Bunbury boatbuilder Jim MacDonald built about half a dozen of L. Francis Herreshoff’s famous cruising and racing H-28 yachts in the 1950s. At the time the H-28, which L. Francis had designed in the early 1940s, was one of the most popular yachts in Australia.
It could be cruised anywhere, it was quick around the buoys in everything from a zephyr to a gale, and its lines were beautiful. Herreshoff said he wanted to design a yacht that combined “grace of line, stability and sea kindliness” It would be, he said, a cruising ketch for the man who has only limited time to sail and who “must report to the office without fail on Monday morning”. Dozens of H-28s were built by do-it-yourselfers around the world and hundreds more by professional boat yards such as that run by Jim McDonald in the pretty town of Bunbury, south of Perth.
While McDonald was working on this yacht, acclaimed Australian film maker Charles Chauvel was working on the first full-length colour feature film made in Australia. The film, called Jedda after the lead character played by Ngarla Kunoth, was a huge hit when it was released. MacDonald launched this yacht in1959, named her Jedda, and so she still is today.
Retired South Australian sailor Tony Gerlach, and a syndicate comprised of two of his mates and their three wives, became the fifth owners of Jedda when they bought her from a bloke who had brought the sloop with him to Adelaide from Perth a few years before.
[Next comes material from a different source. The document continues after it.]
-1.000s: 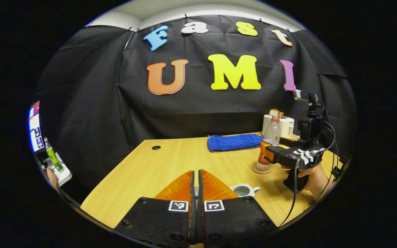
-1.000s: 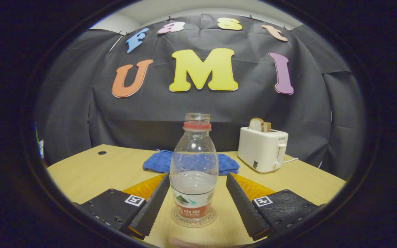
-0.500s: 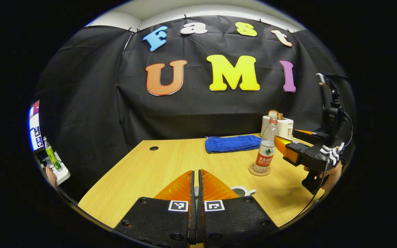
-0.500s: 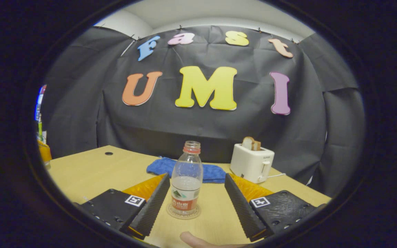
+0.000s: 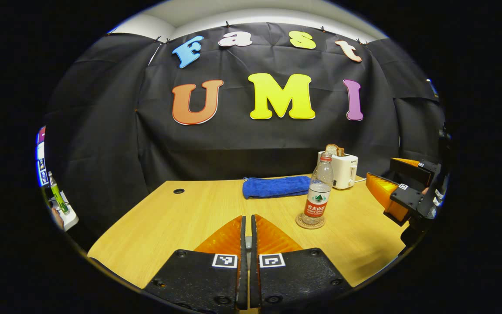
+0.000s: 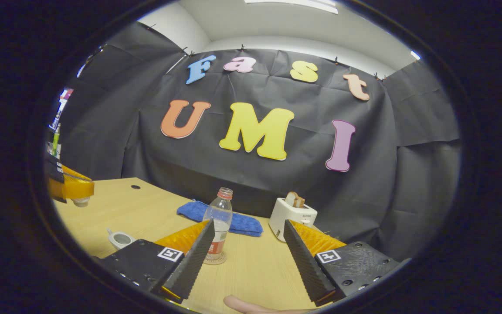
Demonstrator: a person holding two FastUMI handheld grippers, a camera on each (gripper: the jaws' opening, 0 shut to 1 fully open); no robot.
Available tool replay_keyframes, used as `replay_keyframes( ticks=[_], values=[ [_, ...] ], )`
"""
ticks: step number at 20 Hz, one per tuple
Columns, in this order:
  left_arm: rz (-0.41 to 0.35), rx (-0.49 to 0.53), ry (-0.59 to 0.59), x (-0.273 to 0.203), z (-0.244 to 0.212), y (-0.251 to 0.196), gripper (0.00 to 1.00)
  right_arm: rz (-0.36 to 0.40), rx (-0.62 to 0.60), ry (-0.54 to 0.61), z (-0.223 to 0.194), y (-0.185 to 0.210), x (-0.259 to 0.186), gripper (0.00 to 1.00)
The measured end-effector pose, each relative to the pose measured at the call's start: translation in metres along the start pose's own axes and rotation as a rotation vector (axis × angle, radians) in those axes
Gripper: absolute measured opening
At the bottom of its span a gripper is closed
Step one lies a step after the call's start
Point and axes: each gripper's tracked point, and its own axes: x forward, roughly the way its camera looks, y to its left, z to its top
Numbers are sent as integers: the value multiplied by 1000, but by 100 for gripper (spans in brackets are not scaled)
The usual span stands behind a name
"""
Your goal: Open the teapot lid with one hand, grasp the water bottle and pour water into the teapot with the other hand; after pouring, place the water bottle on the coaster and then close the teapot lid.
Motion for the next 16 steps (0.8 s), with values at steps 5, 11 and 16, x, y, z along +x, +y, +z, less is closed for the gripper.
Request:
replay_keyframes(
  ticks=[5, 11, 16],
  values=[
    [-18, 8, -24, 13, -4, -22, 6, -82, 44, -49, 2, -50, -20, 98],
    [-54, -65, -32, 38, -23, -35, 7, -121, 112, -30, 1, -87, -23, 97],
    [-44, -135, -35, 60, -42, -22, 7, -142, 139, -5, -7, -97, -19, 95]
  ],
)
In Perth the yacht, rigged as a Bermudian sloop rather than the ketch Herreshoff originally designed, had been used by all her previous owners for racing and an occasional bit of coastal cruising.
MacDonald had built the hull of 32mm Karri that was carvel planked. Her full-length cast-iron keel was filled with lead ingots and she displaced three and a half tonnes.
David Baskett brought the boat to Melbourne from Adelaide. A self draining cockpit was fitted and her timber and her mast restored by Ferdi Darley.